Bab 12: Ritual di Bawah Bulan Purnama

0
0
Deskripsi

Topeng Hewan adalah simbol usaha manusia untuk kembali ke "kesatuan primitif" dengan alam, sebelum keterpisahan mengubah segalanya. Kartu Tarot Tiga Pedang mengalami evolusi makna yang mencerminkan tahap perkembangan manusia—dari korban luka menjadi subjek yang aktif merajut kembali. Nama versus Angka masih dipertahankan dalam bab ini. Pengakuan nama adalah bentuk perlawanan terhadap dehumanisasi, sekaligus pengakuan atas individuasi yang tak bisa direduksi. Air Kanal dijadikan semacam metafora...

Kabut malam di Negara Kanal terasa lebih pekat, seolah menyelimuti luka yang belum sembuh. Lara dan Raka duduk di tepi kanal yang sudah dipasang filter, mendengarkan gemericih air yang kini lebih jernih. Tapi kedamaian itu tak bertahan lama. Dari kejauhan, suara genderang dan nyanyian parau menggema. Para pekerja berkumpul di balik gudang tua—tempat yang biasanya dihindari karena bau pestisida.

“Mereka mengadakan ritual,” bisik Ibu Surti, yang tiba-tiba muncul dari kegelapan. “Setiap bulan purnama. Untuk melupakan bahwa mereka hanya angka.”

Lara dan Raka mengikutinya. Di tengah lingkaran api unggun, puluhan pekerja menari dengan kostum dari karung goni dan daun teh kering. Beberapa memakai topeng kayu kasar berbentuk hewan—kambing, burung, ular—seolah mencoba kembali ke masa ketika manusia dan alam masih satu. Bau minyak kayu putih dan tembakau liar menyengat, bercampur dengan asap api yang menari-nari.

“Dulu, sebelum Kanal AgriCorp datang, kami punya ritual menanam teh sambil menyanyikan doa ke bumi,” ucap Ibu Surti, matanya berkaca-kaca. “Sekarang, ini satu-satunya cara untuk merasa… utuh.”

Seorang lelaki muda mengedarkan mangkuk berisi cairan keruh. “Minum. Ini membuat kau lupa sejenak,” katanya pada Lara. Raka hendak menolak, tapi Lara sudah meneguknya—rasanya pahit, seperti akar yang dihancurkan.

Tak lama, dunia sekitar Lara mulai bergetar. Api unggun melebar jadi lingkaran cahaya, tarian para pekerja menyatu dengan bayangan mereka sendiri. Ia melihat Raka terseret ke tengah lingkaran, tubuhnya bergerak mengikuti irama genderang seperti ditarik oleh tali tak terlihat. Ini bukan tarian, pikir Lara. Ini teriakan sunyi.

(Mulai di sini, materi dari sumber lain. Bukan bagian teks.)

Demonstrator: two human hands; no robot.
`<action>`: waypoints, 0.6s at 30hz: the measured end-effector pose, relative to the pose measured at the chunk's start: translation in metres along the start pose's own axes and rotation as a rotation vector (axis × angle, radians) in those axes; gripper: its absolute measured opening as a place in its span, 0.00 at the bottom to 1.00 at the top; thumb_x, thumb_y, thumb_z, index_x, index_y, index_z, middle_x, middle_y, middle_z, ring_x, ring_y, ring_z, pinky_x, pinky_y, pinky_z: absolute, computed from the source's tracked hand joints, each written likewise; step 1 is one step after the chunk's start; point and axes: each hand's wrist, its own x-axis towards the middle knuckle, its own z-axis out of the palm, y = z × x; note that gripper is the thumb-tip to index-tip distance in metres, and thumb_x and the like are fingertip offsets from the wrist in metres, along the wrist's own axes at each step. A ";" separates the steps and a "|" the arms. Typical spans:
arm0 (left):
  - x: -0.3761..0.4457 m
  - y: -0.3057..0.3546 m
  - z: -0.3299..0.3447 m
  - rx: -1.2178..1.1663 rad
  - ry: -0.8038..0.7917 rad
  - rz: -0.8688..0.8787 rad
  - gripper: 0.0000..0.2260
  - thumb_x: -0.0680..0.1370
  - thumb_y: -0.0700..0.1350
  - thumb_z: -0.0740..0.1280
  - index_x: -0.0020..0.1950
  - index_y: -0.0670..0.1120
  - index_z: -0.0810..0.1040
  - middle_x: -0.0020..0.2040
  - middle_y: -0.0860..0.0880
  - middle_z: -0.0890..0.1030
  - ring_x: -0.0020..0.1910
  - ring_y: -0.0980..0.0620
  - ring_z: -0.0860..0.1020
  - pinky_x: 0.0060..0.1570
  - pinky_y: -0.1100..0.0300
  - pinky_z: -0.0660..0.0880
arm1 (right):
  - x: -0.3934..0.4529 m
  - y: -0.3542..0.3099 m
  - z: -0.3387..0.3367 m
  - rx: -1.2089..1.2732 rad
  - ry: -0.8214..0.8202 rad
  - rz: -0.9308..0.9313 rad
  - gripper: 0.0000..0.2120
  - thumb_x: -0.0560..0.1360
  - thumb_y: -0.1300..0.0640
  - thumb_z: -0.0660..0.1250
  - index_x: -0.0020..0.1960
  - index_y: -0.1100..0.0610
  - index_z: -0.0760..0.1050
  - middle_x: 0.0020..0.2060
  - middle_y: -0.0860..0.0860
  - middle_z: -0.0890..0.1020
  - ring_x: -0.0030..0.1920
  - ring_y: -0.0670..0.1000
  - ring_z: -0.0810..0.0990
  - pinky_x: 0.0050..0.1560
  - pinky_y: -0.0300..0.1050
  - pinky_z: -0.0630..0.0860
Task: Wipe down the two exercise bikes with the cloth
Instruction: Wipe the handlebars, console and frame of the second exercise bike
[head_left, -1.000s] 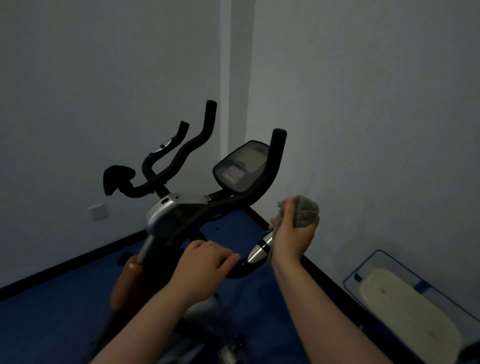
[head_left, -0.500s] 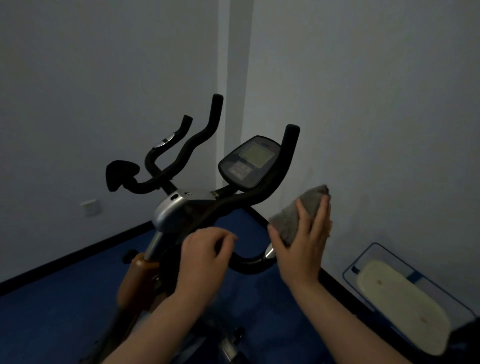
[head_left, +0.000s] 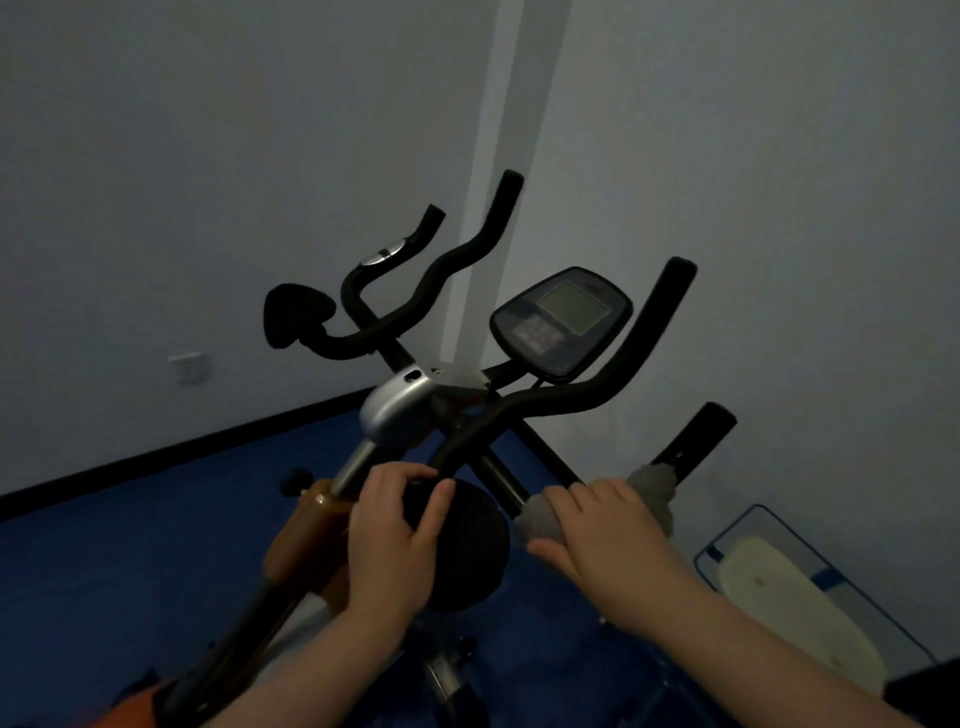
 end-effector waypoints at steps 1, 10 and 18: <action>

Di puncak ritual, seorang wanita tua mengangkat tangan. “Malam ini, kita bukan angka! Kita binatang, pohon, angin!” Teriakan itu disambut lolongan panjang. Topeng-topeng hewan bergoyang liar, seolah jiwa mereka yang terpenjara keluar melalui celah kayu. Lara merasa bumi berputar, tapi ia tak mau menutup mata. Di antara asap, ia melihat bayangan para pekerja menyatu—menjadi satu tubuh raksasa yang bernapas dalam kesakitan dan harapan.

Keesokan pagi, Lara terbangun di gubuk tua dengan kepala berdenyut. Raka sudah duduk di sampingnya, wajahnya pucat. “Apa yang terjadi tadi malam?” tanyanya.

“Mereka mencoba kembali ke masa sebelum keterpisahan,” jawab Lara perlahan. “Seperti bayi yang merasa satu dengan ibunya. Tapi kita bukan bayi lagi, Raka. Kita tak bisa berpura-pura kembali ke hutan hanya dengan topeng dan obat-obatan.”

Raka mengangguk. “Aku melihatmu menari. Kau… berbeda.”

“Aku merasa seperti mereka—ingin lari dari kesadaran bahwa kita terpisah. Tapi ini hanya ilusi sementara.”

Di luar, pekerja sudah kembali ke shift pagi dengan mata sembap. Topeng-topeng hewan berserakan di tanah, diinjak-injak seperti sampah.

Malam berikutnya, Viktor mengirim anak buahnya merusak filter kanal. “Kalau air tak lagi mengalir kotor, pekerja tak punya alasan untuk mengeluh,” katanya sinis. Tapi aksinya memicu banjir lumpur pestisida ke perkebunan. Tanaman teh layu, ikan di kanal mati mengambang.

Para pekerja marah. Mereka mengancam mogok, tapi Viktor mengirim preman untuk mengintimidasi. Lara dan Raka terjebak di tengah—berjuang mempertahankan perubahan yang rapuh.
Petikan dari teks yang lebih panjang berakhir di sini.